Next to give evidence was Mary, another of the vicar’s daughters. She told the
inquest that she had given her father his two morphia pills at 8pm the previous
evening. According to the Morning Post of Friday 31 March 1848 the Edward Power
then barraged the coroner with questions to be put to his sister-in-law;
Mr.
Power here submitted a number of questions to the Coroner to be asked of this
witness, to which she replied with great bitterness — My father was never under
any restraint during my recollection. I never supposed he was not of sound
mind. I never heard any one breathe anything of the sort except that man
(pointing to Mr. Power). He is the libeller. M. Power said the restraint being
denied, he begged to hand in a letter, which, if the witness admitted it as her
father's handwriting, he demanded should be read to the Jury. The witness
having done so, the letter, which was addressed to his eldest daughter, Mrs.

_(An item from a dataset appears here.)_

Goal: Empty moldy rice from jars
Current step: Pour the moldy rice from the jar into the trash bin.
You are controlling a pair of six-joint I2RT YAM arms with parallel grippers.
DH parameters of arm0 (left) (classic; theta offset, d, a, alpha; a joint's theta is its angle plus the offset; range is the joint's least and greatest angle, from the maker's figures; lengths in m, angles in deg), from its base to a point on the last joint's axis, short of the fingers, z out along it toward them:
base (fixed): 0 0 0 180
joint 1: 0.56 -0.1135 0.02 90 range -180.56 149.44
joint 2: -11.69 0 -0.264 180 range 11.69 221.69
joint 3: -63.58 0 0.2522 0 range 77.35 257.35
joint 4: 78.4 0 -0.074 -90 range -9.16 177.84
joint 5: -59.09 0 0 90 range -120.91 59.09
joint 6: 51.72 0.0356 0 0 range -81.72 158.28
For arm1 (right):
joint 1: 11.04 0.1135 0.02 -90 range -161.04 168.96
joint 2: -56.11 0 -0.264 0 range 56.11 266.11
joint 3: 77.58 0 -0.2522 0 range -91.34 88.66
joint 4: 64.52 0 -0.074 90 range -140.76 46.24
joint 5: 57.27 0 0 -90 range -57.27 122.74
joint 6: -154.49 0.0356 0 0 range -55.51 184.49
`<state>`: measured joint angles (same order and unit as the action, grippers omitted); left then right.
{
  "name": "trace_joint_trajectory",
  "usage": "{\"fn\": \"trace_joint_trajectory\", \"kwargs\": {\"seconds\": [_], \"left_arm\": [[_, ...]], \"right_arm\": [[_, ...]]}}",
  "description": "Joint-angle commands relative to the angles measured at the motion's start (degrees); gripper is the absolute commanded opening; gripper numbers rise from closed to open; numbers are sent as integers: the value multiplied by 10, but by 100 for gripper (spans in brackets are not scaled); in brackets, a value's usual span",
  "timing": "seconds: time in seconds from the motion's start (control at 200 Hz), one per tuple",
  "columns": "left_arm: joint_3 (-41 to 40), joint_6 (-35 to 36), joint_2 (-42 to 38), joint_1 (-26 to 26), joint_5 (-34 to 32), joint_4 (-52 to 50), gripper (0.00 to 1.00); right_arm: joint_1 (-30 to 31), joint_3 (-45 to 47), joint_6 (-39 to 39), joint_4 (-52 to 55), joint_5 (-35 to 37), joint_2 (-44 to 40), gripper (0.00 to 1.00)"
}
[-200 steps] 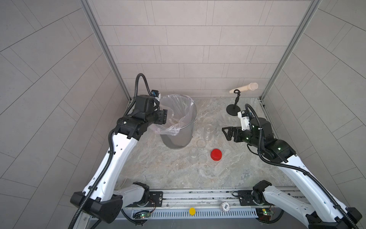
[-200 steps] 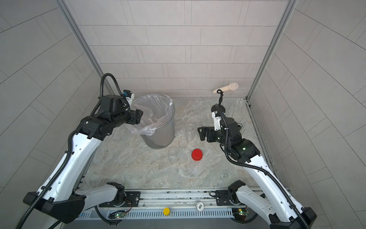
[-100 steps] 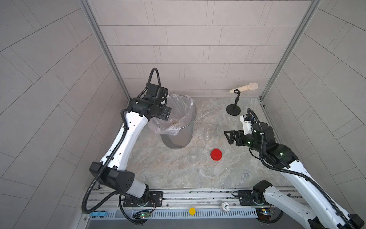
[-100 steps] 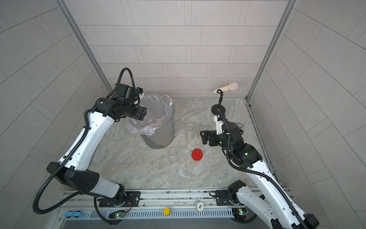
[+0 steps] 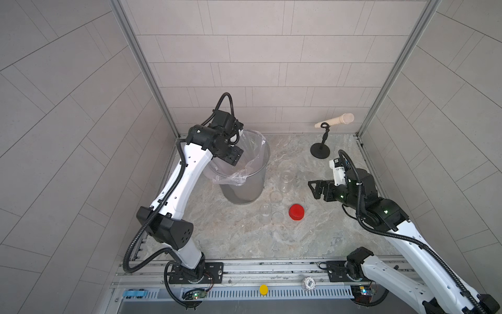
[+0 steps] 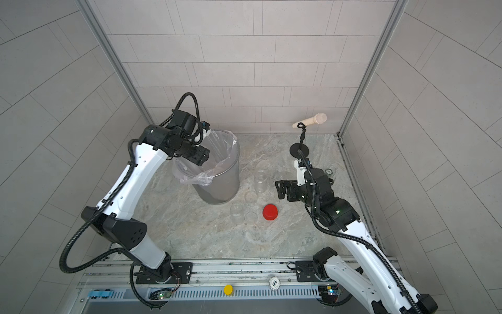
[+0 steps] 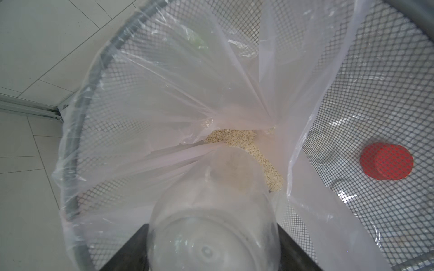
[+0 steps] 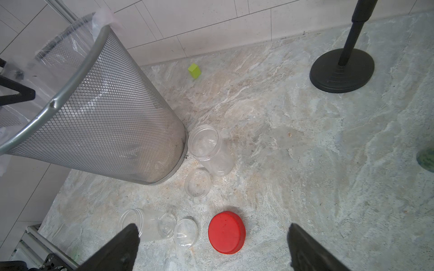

Power, was read. It was dated the 8th of February, 1848, and addressed
"Mrs. Jane Power, to the care of Mr. Tims, 3, Charlotte-street, to be
called for." The following is the extract referring to the restraint: —
"My
dear Jane — Soon after we parted yesterday it poured in such torrents that I
became quite nervous on your account, as well as for the dear little girl,
fearing both might take cold by exposing yourselves to it. I shall be glad to
hear from you to-morrow that you may both have escaped such danger; but I must
beg of you to direct your letter to Mr. Tims, 3, Charlotte-street,
Fitzroy-square, till called for, and I will give : Mr. Tims instructions on
that score; for your handwriting (is known by the whole family, and by the
Seymours. It might very possibly involve me in dispute, which I, in my I
present nervous state wish to avoid." The remainder of the letter was upon
family, matters, and was signed — "Yours very affectionately, " H.
Walker."
When
Jane Power was called to the witness stand she told the inquest that she had
last seen her father on 06 March when he had visited her at home in Pimlico; “In
answer to questions put by the Coroner, at the suggestion of Mr. Power, The
witness said deceased told her he was much worried at home, and was very
uncomfortable. He expressed a wish to go abroad again, and on her remarking
that he was too weak, deceased replied that he could pay for a nurse, who would
treat him quite as well as he had been treated at home; and that he could be
buried cheaper abroad. The witness also complained that she and her husband had
been refused to attend the funeral.” There was clearly an ongoing family
feud between Jane and her husband and the rest of the family. The poor Rev.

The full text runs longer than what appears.